Les seuls cas connus concernent des adolescents et adultes non vaccinés. La vaccination constitue le moyen de prévention le plus efficace pour lutter contre ces graves maladies.
TLM : Quel est le rôle des médecins généralistes dans la prévention des infections invasives à méningocoques ?
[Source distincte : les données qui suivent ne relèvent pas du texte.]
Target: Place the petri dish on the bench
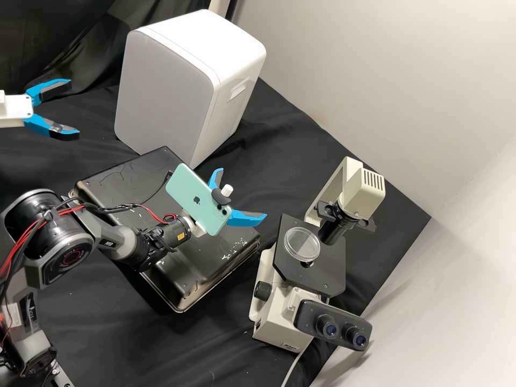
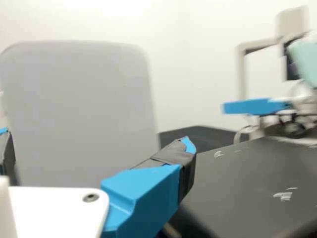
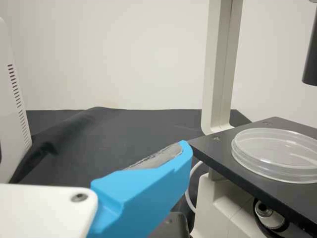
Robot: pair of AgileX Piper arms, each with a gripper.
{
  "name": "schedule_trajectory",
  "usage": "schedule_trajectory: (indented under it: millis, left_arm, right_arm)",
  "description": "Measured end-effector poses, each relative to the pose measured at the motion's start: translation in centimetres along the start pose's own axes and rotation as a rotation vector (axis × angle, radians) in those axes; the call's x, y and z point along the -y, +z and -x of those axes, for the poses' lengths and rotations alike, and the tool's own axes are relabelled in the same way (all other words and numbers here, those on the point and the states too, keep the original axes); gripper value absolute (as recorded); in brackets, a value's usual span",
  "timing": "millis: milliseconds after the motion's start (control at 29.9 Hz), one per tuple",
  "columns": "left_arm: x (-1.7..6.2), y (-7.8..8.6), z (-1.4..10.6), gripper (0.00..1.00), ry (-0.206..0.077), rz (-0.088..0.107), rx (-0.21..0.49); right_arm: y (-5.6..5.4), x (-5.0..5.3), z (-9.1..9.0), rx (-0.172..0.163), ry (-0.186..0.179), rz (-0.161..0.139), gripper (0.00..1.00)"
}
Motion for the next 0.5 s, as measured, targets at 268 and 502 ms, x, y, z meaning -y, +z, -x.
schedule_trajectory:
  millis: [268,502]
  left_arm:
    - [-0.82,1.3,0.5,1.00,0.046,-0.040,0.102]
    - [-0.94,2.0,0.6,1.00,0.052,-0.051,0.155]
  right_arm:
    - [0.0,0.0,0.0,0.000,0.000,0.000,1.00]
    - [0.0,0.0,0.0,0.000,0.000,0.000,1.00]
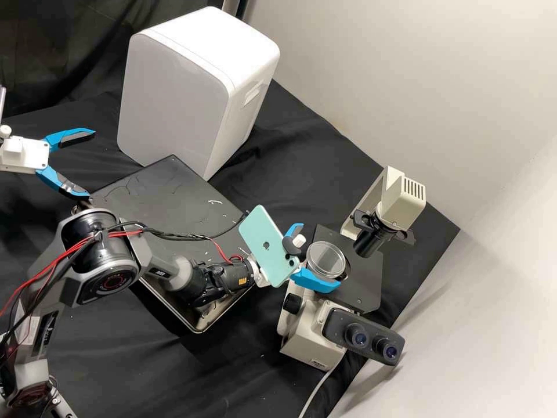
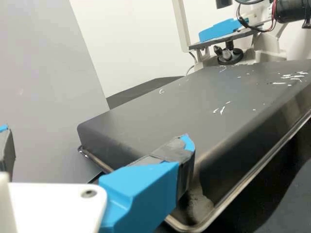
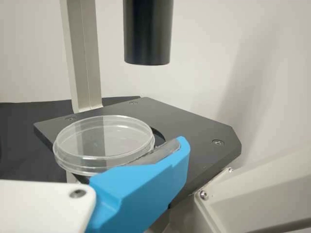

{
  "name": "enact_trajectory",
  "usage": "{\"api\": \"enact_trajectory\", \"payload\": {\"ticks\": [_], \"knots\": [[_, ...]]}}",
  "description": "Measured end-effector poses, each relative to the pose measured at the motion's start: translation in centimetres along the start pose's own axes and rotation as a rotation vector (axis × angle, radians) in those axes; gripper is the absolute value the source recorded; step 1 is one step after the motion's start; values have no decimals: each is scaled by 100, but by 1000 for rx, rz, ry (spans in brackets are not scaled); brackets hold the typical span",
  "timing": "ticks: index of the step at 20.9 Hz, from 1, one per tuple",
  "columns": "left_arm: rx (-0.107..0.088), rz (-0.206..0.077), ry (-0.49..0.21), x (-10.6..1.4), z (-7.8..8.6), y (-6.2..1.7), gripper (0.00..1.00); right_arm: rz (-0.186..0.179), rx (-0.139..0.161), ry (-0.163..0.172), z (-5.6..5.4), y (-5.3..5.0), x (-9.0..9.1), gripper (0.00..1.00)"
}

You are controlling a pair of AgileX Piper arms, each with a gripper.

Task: Place the petri dish on the microscope

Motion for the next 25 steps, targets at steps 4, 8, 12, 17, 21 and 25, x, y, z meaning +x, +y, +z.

Dr Hervé Haas : Ils représentent la clef de voûte de notre système de santé, avec les pédiatres qui s’occupent des nourrissons. Le généraliste doit expliquer l’importance de la vaccination contre les méningocoques, rassurer les adolescents qui entendent souvent des fake news à ce sujet et vacciner. Il peut aussi proposer cette vaccination aux plus de 80 ans (qui représentent aujourd’hui la troisième classe d’âge la plus touchée), même si ces vaccins n’ont pas été étudiés et conçus pour cette population. Mais cela semble pertinent de le faire. Et donc son rôle est fondamental dans la prévention des infections invasives à méningocoques.